In our case, the explanations we provide per the XGNN algorithm are sets of graphs which maximise the prediction of the model we are trying to explain, in essence trying to understand which graph patterns it actually understands as belonging to a certain class.

We choose not to undertake the refactoring of the Explanation class into a better base class and extending it for the sake of node/edge/feature mask explanations, as this is not within the scope of our contribution. However, we hope that through this contribution we motivate future work to in fact perform this restructuring of the base classes such that they are suitable for any types of explanations.

We incorporate the use of the existing Data class, extending it for our GenerativeExplanation, similarly to what has been done in the current Explanation class.

We modify the existing Explainer class such that it supports the explanation type of generative explanations as well as is able to handle these accordingly, while maintaining existing functionality. We believe it would be best to further refactor the Explainer class as it is also too constrained in its formulation towards node/edge/feature masks but it was general enough for us to still use for the sake of this contribution.

To aid clarity, we define the notion of an "Explanation Set" as a collection of data points that are key to maximising a network's activation. This set effectively represents specific inputs that lead to the highest response from the neural network, offering insights into its behaviour.

For a particular pretrained model, we offer an easily extendable interface through the XGNNExplainer class, which extends the ExplainerAlgorithm base class (it was general enough as a base class to be suitable to use). This allows users to define how to train a generative model of their choosing (extending our ExplanationSetSampler class), capable of sampling from the dataset that maximises the pretrained model's predictions (termed as the model's explanation set). We provide this sampler to our GenerativeExplanation for the sake of retrieving the explanation set.

The GenerativeExplanation is designed to be general; it obtains the explanation set solely from the sample() method of the ExplanationSetSampler. This design permits, for instance, an extension in which the sampler contains a static dataset. In such a scenario, the sample method could simply return the entire dataset, select samples from this static dataset, or implement any other approach envisioned by the user. Alternatively, this framework accommodates any type of generative process for retrieving the explanation set, provided it includes a mechanism for sampling from it.

We provide an example of using these classes (under explainer algorithm examples), specifically to mimic the experiment done in the XGNN: Towards Model-Level Explanations of Graph Neural Networks paper through their idea of using a reinforcement learning approach to their graph generator.

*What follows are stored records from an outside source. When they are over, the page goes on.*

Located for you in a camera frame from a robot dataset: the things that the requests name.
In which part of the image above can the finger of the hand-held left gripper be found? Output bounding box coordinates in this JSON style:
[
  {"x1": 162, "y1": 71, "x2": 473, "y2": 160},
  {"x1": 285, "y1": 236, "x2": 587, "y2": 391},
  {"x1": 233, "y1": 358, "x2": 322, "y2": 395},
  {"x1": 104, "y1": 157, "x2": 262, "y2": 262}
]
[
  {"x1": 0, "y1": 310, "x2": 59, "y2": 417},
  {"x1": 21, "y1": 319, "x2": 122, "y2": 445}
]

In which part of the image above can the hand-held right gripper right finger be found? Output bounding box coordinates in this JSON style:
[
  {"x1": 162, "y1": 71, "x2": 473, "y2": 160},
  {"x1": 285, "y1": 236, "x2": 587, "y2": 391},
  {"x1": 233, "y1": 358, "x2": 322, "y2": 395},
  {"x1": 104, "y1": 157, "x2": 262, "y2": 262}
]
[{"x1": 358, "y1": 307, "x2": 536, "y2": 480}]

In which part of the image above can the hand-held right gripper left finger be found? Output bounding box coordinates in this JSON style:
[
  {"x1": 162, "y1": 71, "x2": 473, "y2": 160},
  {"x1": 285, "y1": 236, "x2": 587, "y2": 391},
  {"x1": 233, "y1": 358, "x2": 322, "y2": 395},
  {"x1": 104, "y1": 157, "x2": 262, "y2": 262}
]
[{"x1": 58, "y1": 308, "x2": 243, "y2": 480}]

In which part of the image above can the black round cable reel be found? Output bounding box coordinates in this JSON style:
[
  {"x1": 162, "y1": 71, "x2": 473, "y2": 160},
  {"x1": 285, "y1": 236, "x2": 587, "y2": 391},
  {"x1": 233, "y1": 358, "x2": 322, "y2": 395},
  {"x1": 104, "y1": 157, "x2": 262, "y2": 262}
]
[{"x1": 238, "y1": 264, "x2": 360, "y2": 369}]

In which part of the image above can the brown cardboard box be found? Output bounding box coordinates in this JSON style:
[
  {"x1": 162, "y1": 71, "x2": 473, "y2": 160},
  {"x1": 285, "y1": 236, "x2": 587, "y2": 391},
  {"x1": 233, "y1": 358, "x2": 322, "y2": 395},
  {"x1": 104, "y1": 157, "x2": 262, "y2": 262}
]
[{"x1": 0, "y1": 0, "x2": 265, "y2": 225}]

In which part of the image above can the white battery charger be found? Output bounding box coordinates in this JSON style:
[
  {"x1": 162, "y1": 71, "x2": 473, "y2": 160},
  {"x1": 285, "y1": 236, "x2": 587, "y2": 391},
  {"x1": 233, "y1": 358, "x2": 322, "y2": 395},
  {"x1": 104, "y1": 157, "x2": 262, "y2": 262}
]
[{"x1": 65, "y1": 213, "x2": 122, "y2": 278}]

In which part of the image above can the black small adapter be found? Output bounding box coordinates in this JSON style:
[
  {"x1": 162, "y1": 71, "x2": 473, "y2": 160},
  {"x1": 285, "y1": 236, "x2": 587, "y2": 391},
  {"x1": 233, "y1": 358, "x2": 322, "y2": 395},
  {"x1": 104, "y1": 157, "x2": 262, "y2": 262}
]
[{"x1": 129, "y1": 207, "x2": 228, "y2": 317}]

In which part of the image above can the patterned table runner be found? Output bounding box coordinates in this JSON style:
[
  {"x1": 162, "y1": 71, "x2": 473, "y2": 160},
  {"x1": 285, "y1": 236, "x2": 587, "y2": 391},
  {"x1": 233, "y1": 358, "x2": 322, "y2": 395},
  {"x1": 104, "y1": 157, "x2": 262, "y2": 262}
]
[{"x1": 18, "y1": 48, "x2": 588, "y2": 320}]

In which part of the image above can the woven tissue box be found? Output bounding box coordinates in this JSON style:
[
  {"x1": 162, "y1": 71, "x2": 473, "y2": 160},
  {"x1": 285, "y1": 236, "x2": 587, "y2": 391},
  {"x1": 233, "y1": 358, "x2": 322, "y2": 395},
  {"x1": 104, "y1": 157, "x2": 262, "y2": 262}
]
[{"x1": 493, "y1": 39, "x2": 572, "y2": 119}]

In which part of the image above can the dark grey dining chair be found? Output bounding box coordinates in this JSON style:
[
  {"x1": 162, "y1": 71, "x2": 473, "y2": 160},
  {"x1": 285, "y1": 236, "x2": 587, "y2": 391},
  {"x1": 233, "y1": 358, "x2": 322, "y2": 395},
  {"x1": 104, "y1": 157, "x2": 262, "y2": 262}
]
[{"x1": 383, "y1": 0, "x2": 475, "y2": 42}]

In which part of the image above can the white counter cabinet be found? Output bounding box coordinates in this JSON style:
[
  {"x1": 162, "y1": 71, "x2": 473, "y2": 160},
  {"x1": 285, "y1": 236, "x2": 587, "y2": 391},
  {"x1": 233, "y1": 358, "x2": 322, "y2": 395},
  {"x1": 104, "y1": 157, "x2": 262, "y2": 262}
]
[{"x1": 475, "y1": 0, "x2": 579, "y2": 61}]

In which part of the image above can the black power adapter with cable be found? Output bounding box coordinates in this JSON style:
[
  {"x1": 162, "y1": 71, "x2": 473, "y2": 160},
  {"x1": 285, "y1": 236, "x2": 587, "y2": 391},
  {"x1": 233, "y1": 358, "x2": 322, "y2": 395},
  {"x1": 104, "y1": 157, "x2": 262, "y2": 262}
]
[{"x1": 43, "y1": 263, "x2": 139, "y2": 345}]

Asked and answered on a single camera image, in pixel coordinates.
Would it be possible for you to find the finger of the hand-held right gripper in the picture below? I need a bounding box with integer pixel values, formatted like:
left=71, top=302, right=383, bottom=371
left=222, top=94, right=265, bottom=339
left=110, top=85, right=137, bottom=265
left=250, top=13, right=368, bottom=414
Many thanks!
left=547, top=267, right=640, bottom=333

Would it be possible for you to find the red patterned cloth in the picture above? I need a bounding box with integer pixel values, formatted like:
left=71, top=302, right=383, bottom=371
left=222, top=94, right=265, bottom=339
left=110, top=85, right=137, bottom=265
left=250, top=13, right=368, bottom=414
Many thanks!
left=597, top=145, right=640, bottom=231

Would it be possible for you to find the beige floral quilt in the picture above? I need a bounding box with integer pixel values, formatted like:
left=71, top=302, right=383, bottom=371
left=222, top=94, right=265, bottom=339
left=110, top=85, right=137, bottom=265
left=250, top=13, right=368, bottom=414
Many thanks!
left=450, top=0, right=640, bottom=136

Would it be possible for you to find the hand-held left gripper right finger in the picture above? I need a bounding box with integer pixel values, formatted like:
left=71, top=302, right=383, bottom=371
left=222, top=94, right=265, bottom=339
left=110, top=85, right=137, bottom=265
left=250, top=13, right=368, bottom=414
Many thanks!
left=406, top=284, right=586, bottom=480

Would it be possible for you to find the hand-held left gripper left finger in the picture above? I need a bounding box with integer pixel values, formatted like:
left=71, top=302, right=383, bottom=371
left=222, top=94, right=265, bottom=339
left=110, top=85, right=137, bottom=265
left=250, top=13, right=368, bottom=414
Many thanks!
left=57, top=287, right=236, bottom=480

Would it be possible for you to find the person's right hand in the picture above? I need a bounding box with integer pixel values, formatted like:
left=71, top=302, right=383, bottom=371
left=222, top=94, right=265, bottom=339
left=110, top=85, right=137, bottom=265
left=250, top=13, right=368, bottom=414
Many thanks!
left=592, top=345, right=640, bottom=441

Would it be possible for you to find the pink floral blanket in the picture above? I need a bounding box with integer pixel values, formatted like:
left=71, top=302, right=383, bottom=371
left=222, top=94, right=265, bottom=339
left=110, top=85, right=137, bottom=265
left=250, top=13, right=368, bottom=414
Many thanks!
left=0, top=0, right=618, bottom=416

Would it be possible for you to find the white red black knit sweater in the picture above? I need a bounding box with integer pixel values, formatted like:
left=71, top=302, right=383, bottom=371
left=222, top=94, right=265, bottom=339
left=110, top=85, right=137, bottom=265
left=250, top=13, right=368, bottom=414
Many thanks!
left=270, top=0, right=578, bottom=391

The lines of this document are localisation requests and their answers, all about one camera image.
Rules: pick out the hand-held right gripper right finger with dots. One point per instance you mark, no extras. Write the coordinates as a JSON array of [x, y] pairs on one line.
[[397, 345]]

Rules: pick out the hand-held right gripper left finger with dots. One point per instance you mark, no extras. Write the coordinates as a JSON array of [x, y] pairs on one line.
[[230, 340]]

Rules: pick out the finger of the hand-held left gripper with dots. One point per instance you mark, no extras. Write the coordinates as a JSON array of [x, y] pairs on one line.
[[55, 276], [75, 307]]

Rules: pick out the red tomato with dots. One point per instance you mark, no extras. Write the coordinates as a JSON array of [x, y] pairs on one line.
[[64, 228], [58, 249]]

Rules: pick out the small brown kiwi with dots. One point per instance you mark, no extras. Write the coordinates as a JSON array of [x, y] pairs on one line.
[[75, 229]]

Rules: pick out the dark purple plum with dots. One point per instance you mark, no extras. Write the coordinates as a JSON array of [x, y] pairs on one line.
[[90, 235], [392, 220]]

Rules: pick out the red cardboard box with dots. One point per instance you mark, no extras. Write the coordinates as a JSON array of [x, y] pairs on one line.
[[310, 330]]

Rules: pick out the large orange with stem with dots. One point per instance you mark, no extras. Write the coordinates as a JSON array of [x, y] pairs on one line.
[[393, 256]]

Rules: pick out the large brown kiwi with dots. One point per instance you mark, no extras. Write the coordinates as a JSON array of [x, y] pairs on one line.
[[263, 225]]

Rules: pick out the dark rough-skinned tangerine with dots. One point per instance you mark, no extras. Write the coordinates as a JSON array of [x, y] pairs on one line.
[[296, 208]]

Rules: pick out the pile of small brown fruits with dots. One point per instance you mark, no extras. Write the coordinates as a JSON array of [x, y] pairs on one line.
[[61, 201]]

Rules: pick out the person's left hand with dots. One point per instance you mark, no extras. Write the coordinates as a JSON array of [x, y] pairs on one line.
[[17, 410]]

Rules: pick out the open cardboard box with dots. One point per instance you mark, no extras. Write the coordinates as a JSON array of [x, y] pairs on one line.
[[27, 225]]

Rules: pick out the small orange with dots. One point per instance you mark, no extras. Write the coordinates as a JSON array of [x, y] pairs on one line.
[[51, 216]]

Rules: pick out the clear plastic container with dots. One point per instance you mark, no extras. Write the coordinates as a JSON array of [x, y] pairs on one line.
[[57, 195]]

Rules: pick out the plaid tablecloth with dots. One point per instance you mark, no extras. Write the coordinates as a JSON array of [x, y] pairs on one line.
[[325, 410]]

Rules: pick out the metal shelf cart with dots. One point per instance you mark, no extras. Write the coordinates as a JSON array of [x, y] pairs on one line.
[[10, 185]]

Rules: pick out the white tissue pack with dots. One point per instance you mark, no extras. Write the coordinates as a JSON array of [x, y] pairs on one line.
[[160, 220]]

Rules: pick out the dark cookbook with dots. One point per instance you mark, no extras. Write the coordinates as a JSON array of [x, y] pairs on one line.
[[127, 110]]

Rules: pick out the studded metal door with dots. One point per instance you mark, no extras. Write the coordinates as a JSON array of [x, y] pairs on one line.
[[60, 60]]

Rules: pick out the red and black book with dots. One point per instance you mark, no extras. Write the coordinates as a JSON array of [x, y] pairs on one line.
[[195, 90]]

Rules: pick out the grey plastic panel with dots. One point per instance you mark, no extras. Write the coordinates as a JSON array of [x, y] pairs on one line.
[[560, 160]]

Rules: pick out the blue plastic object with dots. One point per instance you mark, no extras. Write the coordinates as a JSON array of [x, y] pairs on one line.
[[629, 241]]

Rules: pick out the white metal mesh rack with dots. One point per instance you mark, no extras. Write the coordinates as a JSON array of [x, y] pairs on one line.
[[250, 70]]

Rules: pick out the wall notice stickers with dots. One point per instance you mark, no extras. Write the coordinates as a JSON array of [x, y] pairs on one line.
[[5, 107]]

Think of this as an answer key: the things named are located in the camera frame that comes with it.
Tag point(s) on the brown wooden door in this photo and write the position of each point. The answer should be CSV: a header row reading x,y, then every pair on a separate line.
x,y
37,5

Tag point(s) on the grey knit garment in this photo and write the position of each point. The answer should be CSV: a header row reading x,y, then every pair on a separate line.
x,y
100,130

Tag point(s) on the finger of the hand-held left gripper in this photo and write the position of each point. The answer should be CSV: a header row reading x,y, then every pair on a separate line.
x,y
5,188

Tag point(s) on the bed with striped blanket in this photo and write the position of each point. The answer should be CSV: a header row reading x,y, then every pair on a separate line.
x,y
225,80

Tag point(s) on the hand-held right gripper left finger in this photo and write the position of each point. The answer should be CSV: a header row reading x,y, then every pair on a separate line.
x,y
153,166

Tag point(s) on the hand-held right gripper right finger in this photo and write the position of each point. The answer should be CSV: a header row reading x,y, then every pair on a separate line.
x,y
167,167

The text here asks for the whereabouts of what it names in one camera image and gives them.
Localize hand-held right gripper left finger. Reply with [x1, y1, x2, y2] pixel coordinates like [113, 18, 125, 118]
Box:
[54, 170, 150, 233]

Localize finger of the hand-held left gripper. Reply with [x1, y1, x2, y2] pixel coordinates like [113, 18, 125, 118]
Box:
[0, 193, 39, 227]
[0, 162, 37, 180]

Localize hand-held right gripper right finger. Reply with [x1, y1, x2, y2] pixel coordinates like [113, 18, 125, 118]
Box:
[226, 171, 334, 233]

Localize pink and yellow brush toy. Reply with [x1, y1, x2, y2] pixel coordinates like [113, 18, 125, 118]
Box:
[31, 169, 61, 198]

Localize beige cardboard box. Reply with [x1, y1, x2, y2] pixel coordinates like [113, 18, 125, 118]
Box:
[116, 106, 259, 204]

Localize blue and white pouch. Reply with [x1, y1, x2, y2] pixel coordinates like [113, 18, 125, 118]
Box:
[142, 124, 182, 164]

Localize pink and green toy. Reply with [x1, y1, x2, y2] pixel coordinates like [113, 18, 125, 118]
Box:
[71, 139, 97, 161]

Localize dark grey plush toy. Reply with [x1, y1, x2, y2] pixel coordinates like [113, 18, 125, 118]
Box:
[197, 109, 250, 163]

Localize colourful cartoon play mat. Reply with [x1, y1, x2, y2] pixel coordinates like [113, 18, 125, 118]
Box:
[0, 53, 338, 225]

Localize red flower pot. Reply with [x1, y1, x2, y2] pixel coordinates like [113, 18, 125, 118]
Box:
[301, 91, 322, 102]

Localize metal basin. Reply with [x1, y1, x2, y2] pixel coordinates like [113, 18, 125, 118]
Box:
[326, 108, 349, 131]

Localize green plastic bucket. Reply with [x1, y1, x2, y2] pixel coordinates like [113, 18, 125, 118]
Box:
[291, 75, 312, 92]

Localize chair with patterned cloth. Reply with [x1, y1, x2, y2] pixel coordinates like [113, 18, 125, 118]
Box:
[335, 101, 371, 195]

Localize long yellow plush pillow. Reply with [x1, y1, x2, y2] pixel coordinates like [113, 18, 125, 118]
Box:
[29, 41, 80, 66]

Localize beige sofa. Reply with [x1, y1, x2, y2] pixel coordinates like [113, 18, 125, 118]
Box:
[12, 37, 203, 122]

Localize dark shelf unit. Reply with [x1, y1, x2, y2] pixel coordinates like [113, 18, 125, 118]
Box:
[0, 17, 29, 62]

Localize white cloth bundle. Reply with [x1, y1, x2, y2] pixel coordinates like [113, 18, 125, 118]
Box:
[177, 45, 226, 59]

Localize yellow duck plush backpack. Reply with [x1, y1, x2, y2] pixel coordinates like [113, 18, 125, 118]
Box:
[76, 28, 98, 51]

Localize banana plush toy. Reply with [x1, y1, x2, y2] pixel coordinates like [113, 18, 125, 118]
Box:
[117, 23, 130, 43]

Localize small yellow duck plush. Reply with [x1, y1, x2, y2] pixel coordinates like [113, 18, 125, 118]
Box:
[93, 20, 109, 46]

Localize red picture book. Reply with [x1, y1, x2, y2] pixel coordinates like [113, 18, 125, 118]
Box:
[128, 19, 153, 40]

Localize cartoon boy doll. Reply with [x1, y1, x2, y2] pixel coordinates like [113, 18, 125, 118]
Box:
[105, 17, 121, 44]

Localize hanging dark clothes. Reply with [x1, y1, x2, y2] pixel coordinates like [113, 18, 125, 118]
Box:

We start with a specific graph, which will represent the state of this reinforcement learning environment, following this we take a number of actions or steps under which we train the network to figure out which actions are favorable for our given graph and our specified reward function. The actions here specifically are whether to connect two existing nodes in the graph or to create a new node from the possible candidate node types and connect it to one of the existing nodes. The policy in this reinforcement learning environment is the neural network in our graph generator, which based on our current graph state outputs probabilities of the possible actions that maximise our reward function. The reward at a certain step in the generation process of the graph determines whether the action under those conditions was favourable.
The reward is divided into two parts. Firstly, for the current graph, we pass it through the model we are explaining and retrieve the predicted probability that our generated graph is actually of the class we are generating for. The paper refers to this as the intermediate reward, to which we then add the final reward, which is obtained by performing rollout on the current graph, meaning for each of these rollout steps we perform an action and we similarly evaluate the updated graph's predicted probability, inherently trying out several one-step actions. Secondly the paper advocates for incorporating validity rules to be employed to check whether the graph is even valid given the domain of the problem we are trying to explain. In the case of the MUTAG dataset which we used, the degree of the node is checked against which type of atom it is and a penalty is employed if the degree exceeds the maximal chemical valency of that type of atom.

GraphGenerator extends our ExplanationSetSampler class and implements the network that is trained to generate our graphs that maximize the prediction of a certain class.

In the example we also provided code to render the graphs generated through this method.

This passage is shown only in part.